Friday, August 15, 2025

To the Lighthouse: Effective Use of a Run-on Title

A run-on title is a phrase in the title space that starts a grammatical unit in the following poem text.

For example, my tanka prose below:


Sunflowers deepen into the soil 

striving to live.

more war news ...
weeding the flower bed
I don't feel deserving
of this small plot of earth,
an Eden of sorts 

Will these sunflowers flourish in this place I've claimed as my “own?”

Ribbons, 18:3, Fall 2022


The title, "Sunflowers deepen into the soil," is a run-on title, that segues into the brief opening prose:  "striving to live." When evaluated in the context of the Russian invasion of Ukraine as implied from L1 of the tanka, the opening prose can be used to describe both "sunflowers," intended to remind readers that they are the national flowers of Ukraine, in the title and the "I" in the tanka, one that conveys a feeling of guilt about the speaker's own relative good fortune when there's an ongoing war elsewhere.

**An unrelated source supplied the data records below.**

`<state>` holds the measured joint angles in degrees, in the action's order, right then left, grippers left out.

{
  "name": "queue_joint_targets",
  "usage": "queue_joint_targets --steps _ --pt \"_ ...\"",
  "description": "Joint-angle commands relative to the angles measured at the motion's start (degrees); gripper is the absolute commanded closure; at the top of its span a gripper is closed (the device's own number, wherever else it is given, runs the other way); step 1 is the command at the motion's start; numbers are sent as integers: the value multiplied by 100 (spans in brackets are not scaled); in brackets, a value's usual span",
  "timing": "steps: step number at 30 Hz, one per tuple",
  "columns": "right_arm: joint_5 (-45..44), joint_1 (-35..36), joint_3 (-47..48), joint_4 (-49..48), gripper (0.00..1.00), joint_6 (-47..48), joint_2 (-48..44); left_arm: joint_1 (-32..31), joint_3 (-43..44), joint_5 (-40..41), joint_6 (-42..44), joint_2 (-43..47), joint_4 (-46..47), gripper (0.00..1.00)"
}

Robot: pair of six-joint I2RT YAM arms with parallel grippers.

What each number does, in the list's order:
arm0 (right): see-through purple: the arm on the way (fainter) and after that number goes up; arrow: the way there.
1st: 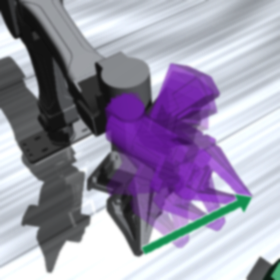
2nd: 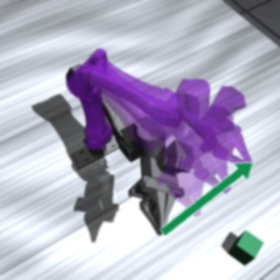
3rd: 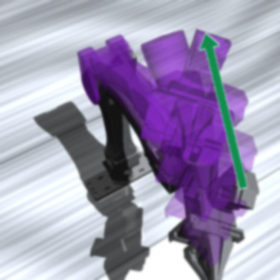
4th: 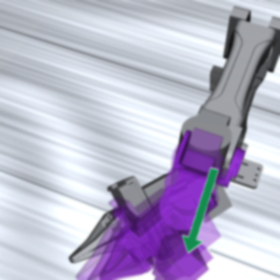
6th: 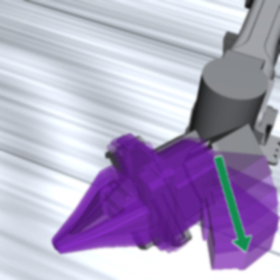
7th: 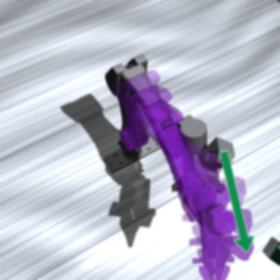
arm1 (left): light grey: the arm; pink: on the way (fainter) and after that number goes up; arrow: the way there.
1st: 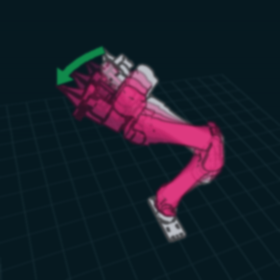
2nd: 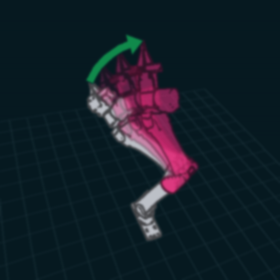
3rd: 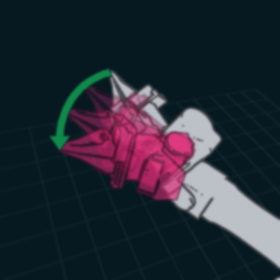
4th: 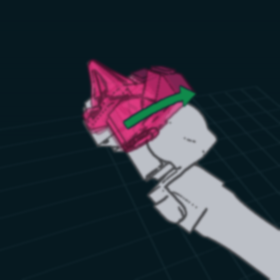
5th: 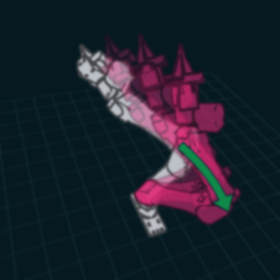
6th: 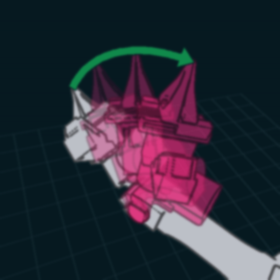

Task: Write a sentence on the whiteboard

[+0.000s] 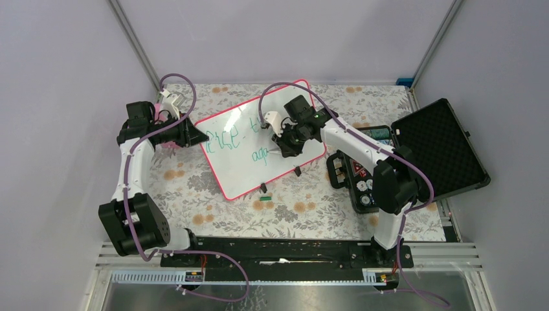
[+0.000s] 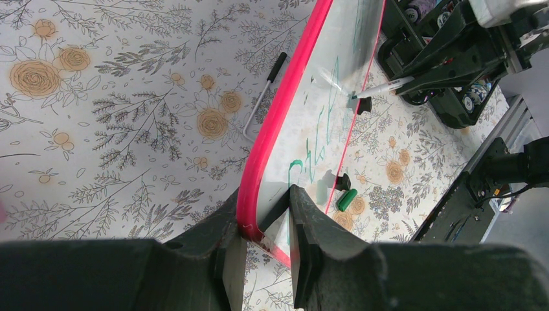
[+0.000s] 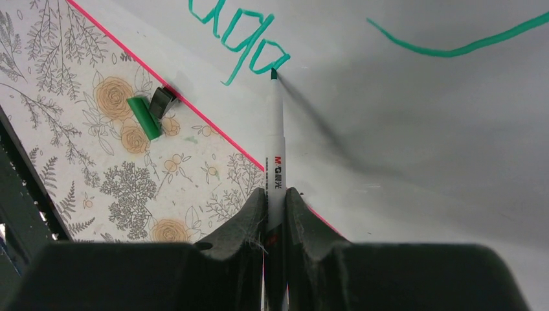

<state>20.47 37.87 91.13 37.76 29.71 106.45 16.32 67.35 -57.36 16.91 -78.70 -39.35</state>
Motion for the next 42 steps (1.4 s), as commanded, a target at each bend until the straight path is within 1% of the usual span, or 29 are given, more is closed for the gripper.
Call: queue_joint_targets --steps 1,12,17,22,25,30,42 --pt "-78 -32 -167 -205 100 32 -102 -54 -40 194 348 150 176 100" --pt "-55 -25 -193 -177 100 59 -224 -55 -51 189 340 178 171 100" --pt "484 -12 -142 62 100 132 -504 -51 -46 192 340 176 176 100" --pt "529 100 -206 128 100 155 -718 -57 -50 173 339 151 178 100" --pt "417 58 -176 114 100 172 -676 -55 -54 164 339 153 174 100" --pt "387 -239 104 103 100 180 -416 -58 -70 164 356 155 174 100" --pt "368 -253 -55 -24 100 210 -416 -57 -117 182 384 199 174 100"
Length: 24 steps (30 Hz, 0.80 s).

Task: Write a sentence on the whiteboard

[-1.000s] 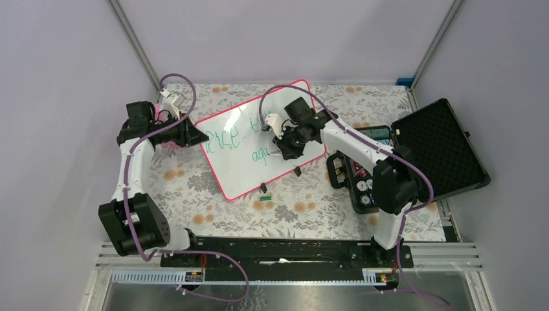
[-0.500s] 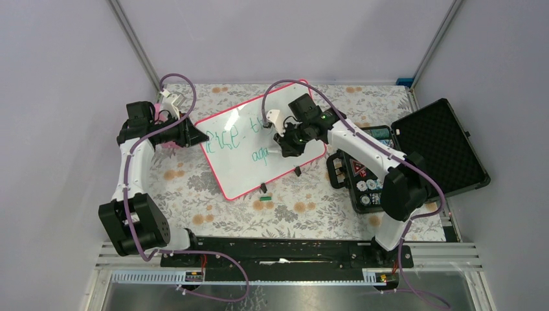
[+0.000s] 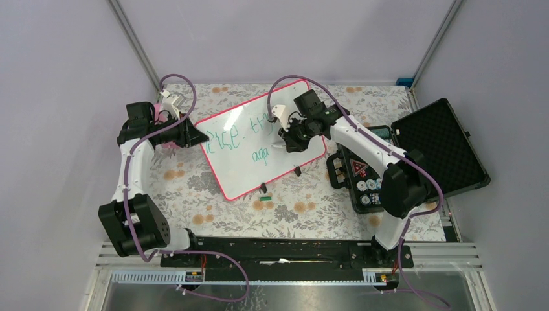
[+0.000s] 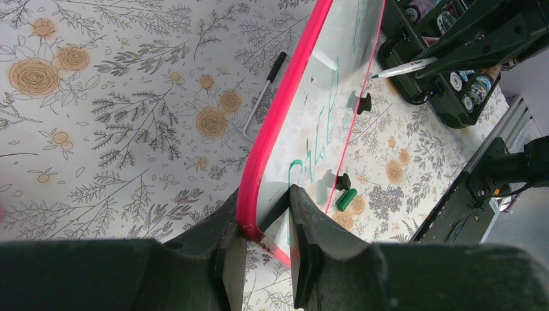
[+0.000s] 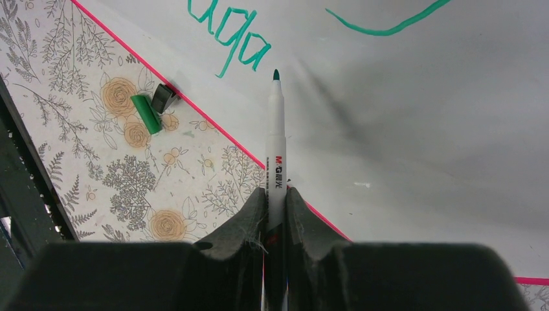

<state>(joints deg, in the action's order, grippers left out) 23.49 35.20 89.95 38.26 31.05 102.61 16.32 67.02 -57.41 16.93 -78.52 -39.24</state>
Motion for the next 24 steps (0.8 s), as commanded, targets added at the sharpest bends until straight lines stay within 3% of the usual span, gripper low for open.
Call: queue_joint_targets --steps 1,24 --pt "89 17 58 -80 100 77 -19 -57 -84 186 381 187 158 100" --pt "-293 158 391 -90 100 -8 449 -61 -103 207 389 177 160 100"
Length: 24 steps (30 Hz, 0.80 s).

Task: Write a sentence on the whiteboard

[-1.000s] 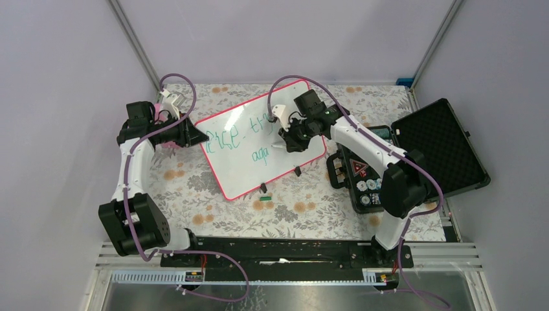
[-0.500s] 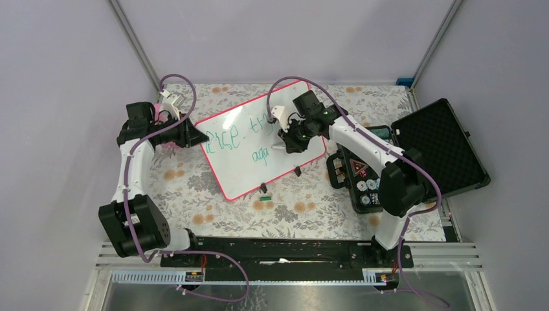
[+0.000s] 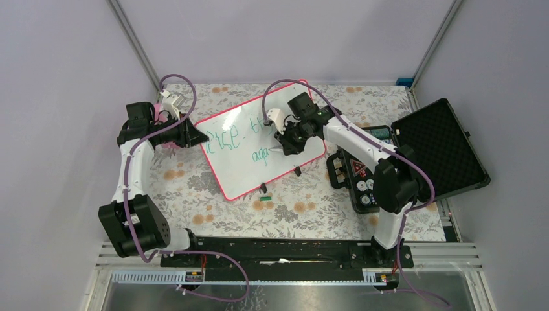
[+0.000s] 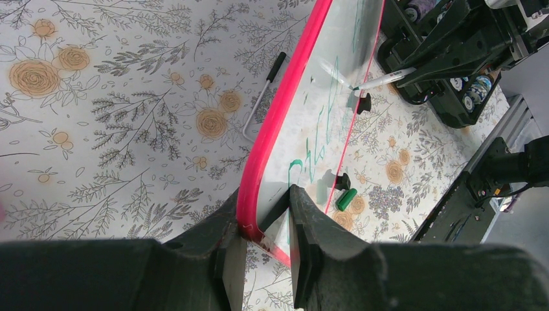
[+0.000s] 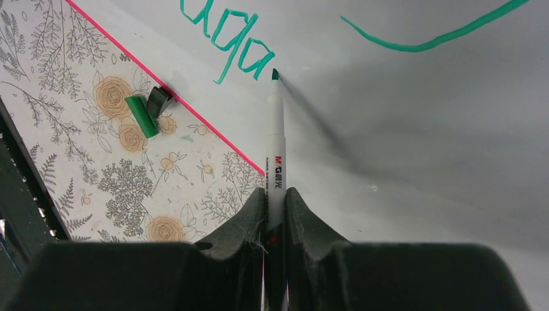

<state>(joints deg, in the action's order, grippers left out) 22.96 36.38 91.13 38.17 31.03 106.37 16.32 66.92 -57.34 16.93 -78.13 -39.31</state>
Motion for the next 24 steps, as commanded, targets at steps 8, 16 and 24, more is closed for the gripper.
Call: queue_joint_targets --steps 8,16,24 --pt "-520 -48 221 -73 100 48 5 -58 -82 197 390 126 170 100" --pt "-555 -141 170 -72 100 84 -71 -63 -74 215 390 131 169 100" --pt "-613 -225 112 -73 100 135 -170 -54 -50 215 390 121 170 100"
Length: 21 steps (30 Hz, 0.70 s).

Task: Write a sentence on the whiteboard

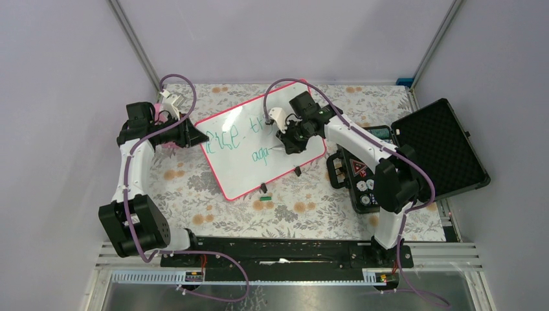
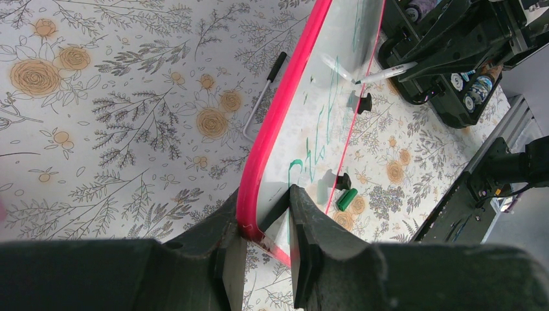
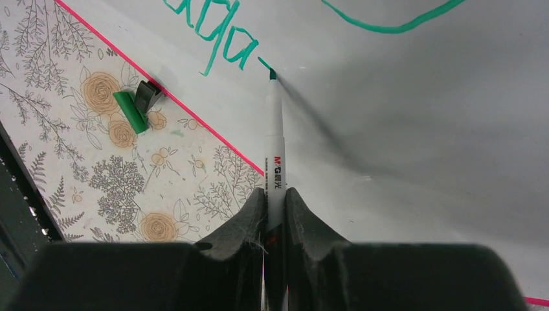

And the concluding prose/question enhances this feeling of guilt by challenging the legitimacy/certainty of claiming for one's exclusive use any bit of this planet we share (in this place I've claimed as my “own?”) in a time of war with global consequences.

The use of a run-on title connects the fate of Ukrainians and the guilt of the speaker.

Another example, 


It is always three o'clock in the morning

day after day.

the ghostly past
lurking around the corner
of my mind ...
with a scalpel of words
I stab into its heart

However, my immigrant past is never ...dead -- gone and forgotten. It is not even past. 

Distressed and alone by the bedroom window, in the wake of a dream about a Taiwan blue magpie disappearing into the dark forest, I hear Time passing in the sound of snow.

Ribbons, 19:1, Winter 2023
contemporary haibun, 19, 2024
(annual anthology showcasing a state-of-the-art selection of haibun, tanka prose, and haiga from journals around the world)


The title, It is always three o'clock in the morning, can work as a run-on title because it, along with the opening prose, alludes to the following:

In a real dark night of the soul it is always three o'clock in the morning, day after day.

-- F. Scott Fitzgerald, "The Crack-Up"

The use of a run-on title makes the "dark night of the soul" allusion effective, adding emotional weight and psychological depth to the poem.


To conclude today's post, I would like to share with you the shortest haibun I've ever written.

Against the Drowning Noise of Other Words, CCXVI: "Christ's thorns"

Smoky fireball

after smoky fireball ... the weight of this hushed silence.

a skeletal house
amid debris and pot shards
Christ's thorns


FYI: "According to a religious legend, the crown of thorns worn by Jesus Christ at the crucifixion was made from the stems of this plant, euphorbia milii , also known as Christ's thorn, a pretty succulent plant that can bloom almost year-round, even indoors."